Is it reasonable to view the Brownian bridge as a kind of Brownian motion indexed by points on the circle?
The Brownian bridge has some strange connections with the Riemann zeta function (see Williams' article http://www.statslab.cam.ac.uk/~grg/books/hammfest/22-dw.ps, for example).

I'm looking for a heuristic explanation of why this might be the case. If one could interpret the Brownian bridge as described above, then the heuristic would be that Brownian motion is naturally associated with heat flow, which goes hand in hand with theta functions, which goes some way toward explaining the appearance of the zeta function.

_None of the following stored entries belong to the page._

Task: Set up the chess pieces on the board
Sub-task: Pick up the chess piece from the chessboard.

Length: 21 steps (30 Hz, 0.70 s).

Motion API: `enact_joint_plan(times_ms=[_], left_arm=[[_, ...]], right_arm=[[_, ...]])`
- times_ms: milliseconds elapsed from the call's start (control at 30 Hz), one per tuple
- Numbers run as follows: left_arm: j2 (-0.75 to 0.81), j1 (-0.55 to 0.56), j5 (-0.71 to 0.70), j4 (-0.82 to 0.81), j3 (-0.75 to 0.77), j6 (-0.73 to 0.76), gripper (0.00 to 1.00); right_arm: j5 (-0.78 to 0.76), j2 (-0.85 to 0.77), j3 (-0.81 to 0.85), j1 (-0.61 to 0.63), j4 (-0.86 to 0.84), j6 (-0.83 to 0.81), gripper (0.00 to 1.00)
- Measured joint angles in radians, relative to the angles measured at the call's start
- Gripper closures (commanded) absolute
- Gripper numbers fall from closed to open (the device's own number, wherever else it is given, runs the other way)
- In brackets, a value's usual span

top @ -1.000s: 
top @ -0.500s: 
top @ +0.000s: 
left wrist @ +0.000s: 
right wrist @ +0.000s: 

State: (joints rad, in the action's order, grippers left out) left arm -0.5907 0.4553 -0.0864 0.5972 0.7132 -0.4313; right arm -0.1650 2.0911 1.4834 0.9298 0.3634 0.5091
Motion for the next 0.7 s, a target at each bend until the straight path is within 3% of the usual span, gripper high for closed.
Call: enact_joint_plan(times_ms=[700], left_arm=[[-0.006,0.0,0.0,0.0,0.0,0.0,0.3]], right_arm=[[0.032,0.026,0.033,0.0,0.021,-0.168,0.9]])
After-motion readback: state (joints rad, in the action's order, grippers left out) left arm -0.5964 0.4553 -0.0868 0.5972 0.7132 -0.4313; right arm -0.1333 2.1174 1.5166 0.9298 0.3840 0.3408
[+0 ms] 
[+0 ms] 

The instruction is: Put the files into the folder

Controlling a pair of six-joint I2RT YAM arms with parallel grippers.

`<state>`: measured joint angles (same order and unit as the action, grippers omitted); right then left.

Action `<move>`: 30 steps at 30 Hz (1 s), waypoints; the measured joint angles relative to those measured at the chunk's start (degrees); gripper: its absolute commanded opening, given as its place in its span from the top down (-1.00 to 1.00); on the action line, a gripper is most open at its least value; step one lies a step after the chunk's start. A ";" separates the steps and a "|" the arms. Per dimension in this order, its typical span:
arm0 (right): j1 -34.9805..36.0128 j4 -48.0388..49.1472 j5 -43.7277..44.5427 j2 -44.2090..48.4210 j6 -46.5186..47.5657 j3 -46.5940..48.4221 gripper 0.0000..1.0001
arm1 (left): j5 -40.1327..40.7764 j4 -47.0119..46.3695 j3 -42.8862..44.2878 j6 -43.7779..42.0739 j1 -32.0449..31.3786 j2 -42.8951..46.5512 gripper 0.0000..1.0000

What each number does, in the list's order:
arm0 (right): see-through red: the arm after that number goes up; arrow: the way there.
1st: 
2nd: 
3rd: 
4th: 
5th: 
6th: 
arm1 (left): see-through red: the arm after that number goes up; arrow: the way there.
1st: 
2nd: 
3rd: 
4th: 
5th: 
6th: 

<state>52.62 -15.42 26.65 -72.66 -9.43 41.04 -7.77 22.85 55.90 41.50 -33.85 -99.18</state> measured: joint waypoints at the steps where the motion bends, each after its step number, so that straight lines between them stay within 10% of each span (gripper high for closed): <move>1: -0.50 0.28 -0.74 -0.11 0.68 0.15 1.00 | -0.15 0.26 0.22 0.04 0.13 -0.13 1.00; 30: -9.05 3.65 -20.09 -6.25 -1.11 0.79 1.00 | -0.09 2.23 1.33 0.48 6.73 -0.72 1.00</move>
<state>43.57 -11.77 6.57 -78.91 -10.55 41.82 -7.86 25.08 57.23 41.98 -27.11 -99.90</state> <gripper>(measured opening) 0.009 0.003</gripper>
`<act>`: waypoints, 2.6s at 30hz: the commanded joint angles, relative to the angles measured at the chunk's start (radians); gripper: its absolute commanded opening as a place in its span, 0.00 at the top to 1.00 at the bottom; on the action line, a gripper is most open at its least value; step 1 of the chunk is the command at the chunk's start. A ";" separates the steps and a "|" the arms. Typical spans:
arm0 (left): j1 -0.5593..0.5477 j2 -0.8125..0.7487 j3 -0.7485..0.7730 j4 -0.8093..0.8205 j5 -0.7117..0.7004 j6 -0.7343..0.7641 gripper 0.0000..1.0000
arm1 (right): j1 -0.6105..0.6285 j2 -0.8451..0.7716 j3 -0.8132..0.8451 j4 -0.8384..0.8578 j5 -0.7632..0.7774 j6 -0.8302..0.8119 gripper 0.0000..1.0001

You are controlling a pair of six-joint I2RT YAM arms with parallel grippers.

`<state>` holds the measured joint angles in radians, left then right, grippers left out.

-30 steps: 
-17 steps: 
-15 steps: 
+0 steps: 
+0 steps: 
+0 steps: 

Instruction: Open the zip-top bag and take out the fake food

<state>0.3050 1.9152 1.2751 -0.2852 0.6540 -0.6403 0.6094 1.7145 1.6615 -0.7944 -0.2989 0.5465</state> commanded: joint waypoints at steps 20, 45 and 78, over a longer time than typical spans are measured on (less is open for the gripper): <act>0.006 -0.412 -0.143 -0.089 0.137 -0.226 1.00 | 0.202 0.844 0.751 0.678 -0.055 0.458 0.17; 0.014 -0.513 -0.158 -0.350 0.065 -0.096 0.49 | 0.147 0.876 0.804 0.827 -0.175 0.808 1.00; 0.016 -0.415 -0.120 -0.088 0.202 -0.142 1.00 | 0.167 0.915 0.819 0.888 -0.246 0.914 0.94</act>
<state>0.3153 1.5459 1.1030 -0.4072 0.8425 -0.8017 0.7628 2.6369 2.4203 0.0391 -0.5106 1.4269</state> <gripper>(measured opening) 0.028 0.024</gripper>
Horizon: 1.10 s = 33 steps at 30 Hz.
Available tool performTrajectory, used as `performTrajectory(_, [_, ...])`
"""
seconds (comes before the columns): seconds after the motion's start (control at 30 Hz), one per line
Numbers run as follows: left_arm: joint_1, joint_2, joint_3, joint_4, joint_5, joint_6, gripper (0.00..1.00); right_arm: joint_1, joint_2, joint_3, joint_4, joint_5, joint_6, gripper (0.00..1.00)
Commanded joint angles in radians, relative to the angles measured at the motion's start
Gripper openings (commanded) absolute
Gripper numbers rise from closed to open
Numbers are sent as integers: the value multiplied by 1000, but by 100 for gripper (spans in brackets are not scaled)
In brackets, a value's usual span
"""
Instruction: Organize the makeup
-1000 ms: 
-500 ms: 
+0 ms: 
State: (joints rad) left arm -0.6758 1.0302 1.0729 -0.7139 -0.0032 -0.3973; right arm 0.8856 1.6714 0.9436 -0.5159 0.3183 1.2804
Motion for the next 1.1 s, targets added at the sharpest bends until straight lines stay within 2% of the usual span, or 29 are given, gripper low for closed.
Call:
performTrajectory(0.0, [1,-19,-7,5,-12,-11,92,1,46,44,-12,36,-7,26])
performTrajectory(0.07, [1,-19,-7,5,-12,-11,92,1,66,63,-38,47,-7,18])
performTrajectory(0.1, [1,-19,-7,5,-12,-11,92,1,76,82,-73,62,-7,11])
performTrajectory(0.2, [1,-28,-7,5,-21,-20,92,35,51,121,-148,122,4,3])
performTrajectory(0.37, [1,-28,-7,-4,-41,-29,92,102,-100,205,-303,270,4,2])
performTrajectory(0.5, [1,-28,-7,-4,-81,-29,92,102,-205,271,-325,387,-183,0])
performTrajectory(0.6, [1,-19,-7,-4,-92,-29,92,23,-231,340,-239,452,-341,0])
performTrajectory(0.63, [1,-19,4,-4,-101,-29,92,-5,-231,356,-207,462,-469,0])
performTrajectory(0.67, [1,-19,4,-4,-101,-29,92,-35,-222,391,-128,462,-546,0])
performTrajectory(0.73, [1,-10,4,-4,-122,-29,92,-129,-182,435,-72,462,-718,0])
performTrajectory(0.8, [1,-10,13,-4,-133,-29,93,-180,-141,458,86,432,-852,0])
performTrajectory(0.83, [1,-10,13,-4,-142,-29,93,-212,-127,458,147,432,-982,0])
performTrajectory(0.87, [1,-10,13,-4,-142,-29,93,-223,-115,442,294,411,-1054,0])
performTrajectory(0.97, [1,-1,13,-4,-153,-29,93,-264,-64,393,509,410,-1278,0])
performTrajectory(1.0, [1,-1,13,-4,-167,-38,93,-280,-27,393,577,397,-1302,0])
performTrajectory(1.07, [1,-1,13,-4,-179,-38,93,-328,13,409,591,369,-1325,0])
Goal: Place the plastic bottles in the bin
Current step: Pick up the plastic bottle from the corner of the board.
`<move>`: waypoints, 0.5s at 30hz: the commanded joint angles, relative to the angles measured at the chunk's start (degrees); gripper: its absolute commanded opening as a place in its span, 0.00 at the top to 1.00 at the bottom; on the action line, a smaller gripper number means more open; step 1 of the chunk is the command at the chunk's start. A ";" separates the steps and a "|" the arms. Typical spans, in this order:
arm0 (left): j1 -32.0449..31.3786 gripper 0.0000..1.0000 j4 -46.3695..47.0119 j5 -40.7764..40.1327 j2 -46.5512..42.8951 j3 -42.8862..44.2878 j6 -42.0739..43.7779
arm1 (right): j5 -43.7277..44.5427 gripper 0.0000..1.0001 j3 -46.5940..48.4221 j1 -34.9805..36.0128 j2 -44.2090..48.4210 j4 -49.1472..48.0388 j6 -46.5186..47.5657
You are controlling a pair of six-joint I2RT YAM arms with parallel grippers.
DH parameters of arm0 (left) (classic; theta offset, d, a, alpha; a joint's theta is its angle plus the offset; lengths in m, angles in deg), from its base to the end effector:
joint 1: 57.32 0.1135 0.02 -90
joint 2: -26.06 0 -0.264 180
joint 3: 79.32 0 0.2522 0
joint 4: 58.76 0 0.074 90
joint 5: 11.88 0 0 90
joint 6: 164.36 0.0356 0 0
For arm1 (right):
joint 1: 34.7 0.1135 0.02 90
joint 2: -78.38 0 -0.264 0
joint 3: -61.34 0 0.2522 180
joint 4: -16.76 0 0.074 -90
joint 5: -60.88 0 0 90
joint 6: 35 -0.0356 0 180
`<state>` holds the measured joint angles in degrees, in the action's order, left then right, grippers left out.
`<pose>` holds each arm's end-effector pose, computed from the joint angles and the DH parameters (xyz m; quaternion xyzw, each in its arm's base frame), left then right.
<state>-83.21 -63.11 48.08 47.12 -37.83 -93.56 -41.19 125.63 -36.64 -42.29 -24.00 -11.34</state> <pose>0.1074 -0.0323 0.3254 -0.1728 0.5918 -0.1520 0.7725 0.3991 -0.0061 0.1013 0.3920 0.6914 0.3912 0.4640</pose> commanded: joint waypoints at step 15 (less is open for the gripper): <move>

I don't know where to begin reading about Brownian motion indexed by anything other than $\mathbb{R}^{+}$. The standard stochastic analysis texts don't really address the idea.

Many thanks.

Best Answer

The circle qua circle has no distinguished point. The Brownian bridge is tied down at the two endpoints, and its variance at any point $x \in [0,1]$ is $x(1-x)$, which equals 0 at the endpoints. So is there a way to get rid of the special point and make it into a process with the same variance at all points, while having those endpoints match up? It seems to me that's the question you'd have to answer.

Added a minute or so later: But you could single out another point to be the distinguished point, subtract the value of the BB at that point from its value at every point, and get another BB, not independent of the first one, with the same probability distribution.

So I think probably the answer is yes.